● Work task
If a line appears in the data below, it must appear in your answer exactly as given.

● Given data
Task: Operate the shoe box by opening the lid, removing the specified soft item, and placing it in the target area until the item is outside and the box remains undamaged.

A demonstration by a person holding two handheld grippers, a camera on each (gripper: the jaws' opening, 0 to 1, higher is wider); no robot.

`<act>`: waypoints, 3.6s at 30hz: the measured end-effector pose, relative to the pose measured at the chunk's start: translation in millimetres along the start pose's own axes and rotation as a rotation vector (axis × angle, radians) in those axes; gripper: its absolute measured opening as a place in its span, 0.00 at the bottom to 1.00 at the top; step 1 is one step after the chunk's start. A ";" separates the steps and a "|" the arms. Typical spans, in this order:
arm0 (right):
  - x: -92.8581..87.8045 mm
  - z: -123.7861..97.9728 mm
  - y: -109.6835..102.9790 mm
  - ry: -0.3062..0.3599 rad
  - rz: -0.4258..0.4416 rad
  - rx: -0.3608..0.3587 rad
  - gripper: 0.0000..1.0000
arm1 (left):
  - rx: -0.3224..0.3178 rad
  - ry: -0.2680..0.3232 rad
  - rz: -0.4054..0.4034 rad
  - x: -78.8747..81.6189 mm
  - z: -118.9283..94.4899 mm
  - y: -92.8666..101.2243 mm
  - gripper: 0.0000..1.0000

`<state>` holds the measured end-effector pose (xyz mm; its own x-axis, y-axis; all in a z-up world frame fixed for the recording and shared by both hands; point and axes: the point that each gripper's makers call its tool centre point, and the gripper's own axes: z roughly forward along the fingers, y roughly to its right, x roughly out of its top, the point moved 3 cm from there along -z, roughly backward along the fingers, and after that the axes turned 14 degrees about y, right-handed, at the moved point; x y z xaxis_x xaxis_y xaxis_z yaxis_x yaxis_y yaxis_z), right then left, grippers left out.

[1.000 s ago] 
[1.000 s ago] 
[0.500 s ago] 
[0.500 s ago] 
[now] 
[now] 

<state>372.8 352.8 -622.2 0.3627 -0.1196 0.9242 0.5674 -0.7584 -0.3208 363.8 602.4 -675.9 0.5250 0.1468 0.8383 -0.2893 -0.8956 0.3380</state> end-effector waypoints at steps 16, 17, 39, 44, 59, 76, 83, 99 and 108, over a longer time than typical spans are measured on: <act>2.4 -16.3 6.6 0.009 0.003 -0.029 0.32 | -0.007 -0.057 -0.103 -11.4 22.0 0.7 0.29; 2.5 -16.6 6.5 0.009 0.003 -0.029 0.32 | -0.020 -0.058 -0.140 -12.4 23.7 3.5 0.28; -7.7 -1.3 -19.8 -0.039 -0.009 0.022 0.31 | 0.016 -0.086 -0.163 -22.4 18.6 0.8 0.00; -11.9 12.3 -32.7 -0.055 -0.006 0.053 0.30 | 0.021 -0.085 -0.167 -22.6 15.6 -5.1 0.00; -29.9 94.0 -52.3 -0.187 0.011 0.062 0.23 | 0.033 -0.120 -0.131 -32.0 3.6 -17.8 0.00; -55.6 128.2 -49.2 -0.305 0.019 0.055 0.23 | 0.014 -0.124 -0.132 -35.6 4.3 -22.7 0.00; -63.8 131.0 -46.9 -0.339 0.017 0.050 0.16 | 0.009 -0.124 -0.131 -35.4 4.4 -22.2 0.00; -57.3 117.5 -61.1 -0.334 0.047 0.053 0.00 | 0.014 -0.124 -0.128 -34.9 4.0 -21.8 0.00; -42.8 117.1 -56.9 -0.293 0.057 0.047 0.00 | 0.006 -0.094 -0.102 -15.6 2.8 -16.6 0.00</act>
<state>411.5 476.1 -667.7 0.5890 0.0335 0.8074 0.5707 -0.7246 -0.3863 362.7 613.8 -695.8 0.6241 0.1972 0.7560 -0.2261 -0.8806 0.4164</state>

● Exercise output
Task: Operate the shoe box by opening the lid, removing the specified soft item, and placing it in the target area until the item is outside and the box remains undamaged.

A demonstration by a person holding two handheld grippers, a camera on each (gripper: the jaws' opening, 0 to 1, higher is wider); no robot.

`<act>`: waypoints, 3.6s at 30hz: the measured end-effector pose, relative to the pose measured at the chunk's start: translation in millimetres along the start pose's own axes and rotation as a rotation vector (axis × angle, radians) in those axes; gripper: its absolute measured opening as a place in its span, 0.00 at the bottom to 1.00 at the top; step 1 is one step after the chunk's start. A ";" separates the steps and a "|" the arms. Typical spans, in this order:
arm0 (right):
  - x: -92.8581..87.8045 mm
  - z: -123.7861..97.9728 mm
  - y: -109.6835..102.9790 mm
  - ry: -0.3062..0.3599 rad
  - rz: -0.4258..0.4416 rad
  - rx: -0.3608..0.3587 rad
  - gripper: 0.0000..1.0000
arm1 (left):
  - rx: -0.3224..0.3178 rad
  - ry: -0.2680..0.3232 rad
  - rz: -0.4054..0.4034 rad
  - x: -78.8747..81.6189 mm
  - z: -118.9283..94.4899 mm
  - y: -92.8666..101.2243 mm
  - gripper: 0.0000..1.0000

`<state>` holds the measured end-effector pose (xyz mm; its own x-axis, y-axis; all in a z-up world frame fixed for the recording and shared by both hands; point and axes: the point that each gripper's makers call its tool centre point, and the gripper's own axes: z roughly forward along the fingers, y roughly to its right, x roughly out of its top, the point moved 3 cm from there along -z, roughly backward along the fingers, and after that the axes turned 14 degrees about y, right-handed, at the moved point; x y z xaxis_x xaxis_y xaxis_z yaxis_x yaxis_y yaxis_z), right then left, grippers left out.

[1.000 s ago] 
[1.000 s ago] 
[0.500 s ago] 
[0.500 s ago] 
[now] 
[now] 

<state>372.8 352.8 -622.2 0.3627 -0.1196 0.9242 0.5674 -0.7584 -0.3208 363.8 602.4 -675.9 0.5250 0.1468 0.8383 -0.2893 -0.8956 0.3380</state> end-effector waypoints at steps 16, 17, 39, 44, 59, 76, 83, 99 and 108, over a longer time than typical spans are measured on: <act>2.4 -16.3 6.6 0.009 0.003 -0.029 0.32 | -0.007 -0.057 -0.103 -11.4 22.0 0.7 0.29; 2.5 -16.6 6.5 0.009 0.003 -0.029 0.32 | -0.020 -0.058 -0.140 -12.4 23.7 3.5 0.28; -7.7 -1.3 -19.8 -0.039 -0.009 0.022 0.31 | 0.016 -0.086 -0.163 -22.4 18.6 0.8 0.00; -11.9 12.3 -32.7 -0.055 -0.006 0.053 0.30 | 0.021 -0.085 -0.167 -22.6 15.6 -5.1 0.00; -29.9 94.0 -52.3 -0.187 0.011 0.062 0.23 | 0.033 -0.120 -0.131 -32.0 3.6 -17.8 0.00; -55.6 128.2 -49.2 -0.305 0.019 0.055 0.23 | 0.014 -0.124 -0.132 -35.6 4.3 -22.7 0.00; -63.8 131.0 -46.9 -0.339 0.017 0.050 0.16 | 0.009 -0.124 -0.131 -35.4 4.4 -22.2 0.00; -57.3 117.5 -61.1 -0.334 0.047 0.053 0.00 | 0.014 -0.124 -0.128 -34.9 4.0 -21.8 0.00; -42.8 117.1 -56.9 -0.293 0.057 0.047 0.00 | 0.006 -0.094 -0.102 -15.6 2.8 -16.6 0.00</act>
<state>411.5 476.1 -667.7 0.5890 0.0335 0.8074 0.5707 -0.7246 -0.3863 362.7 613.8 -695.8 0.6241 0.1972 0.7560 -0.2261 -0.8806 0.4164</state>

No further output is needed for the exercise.